▶ [Task details] Transcribe only what runs from the line containing "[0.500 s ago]" through the end of the listing, line for line and exactly, and omit the pictures.

▶ [Given material]
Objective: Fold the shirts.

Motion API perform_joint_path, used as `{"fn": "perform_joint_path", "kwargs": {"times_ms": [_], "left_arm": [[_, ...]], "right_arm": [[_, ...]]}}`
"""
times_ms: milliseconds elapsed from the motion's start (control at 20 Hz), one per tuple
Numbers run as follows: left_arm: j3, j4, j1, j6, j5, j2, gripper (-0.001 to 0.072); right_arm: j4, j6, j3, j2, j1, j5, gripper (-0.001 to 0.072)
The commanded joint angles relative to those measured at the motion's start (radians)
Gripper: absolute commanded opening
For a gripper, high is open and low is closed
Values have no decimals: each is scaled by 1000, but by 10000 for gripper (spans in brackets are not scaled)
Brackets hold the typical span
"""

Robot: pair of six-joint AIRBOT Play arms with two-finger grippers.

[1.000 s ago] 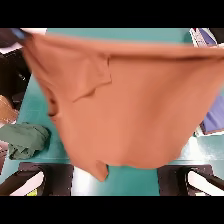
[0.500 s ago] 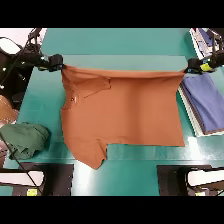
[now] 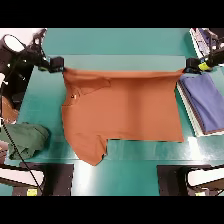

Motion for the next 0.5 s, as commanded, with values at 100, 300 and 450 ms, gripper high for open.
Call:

▶ [Exercise output]
[0.500 s ago] 
[now] 

Motion for the next 0.5 s, as commanded, with values at 100, 300 and 450 ms, gripper high for open.
Call:

This exercise calls for no further output.